Discovery of a Hydroxypyridinone APJ Receptor Agonist as a Clinical Candidate
James A. Johnson, Soong‐Hoon Kim, Jiang Ji, Monique Phillips, William A. Schumacher, Jeffrey S. Bostwick, Peter S. Gargalovic, Joelle M. Onorato, Chiuwa E. Luk, Claudia Generaux, Yan He, Xueqing Chen, Carrie Xu, Michael A. Galella, Tao Wang, David A. Gordon, Ruth R. Wexler, Heather J. Finlay
Abstract
Apelin-13 is an endogenous peptidic agonist of the apelin receptor (APJ) receptor with the potential for improving cardiac function in heart failure patients. However, the low plasma stability of apelin-13 necessitates continuous intravenous infusion for therapeutic use. There are several approaches to increase the stability of apelin-13 including attachment of pharmacokinetic enhancing groups, stabilized peptides, and Fc-fusion approaches.

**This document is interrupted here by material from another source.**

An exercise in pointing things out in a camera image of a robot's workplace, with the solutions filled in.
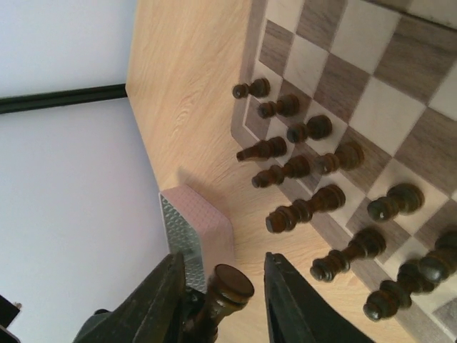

We sought a small-molecule APJ receptor agonist approach to target a compound with a pharmacokinetic profile amenable for chronic oral administration. This manuscript describes sequential optimization of the pyrimidinone series, leading to pyridinone 14, with in vitro potency equivalent to the endogenous ligand apelin-13 and with an excellent oral bioavailability and PK profile in multiple preclinical species. Compound 14 exhibited robust pharmacodynamic effects similar to apelin-13 in an acute rat pressure–volume loop model and was advanced as a clinical candidate.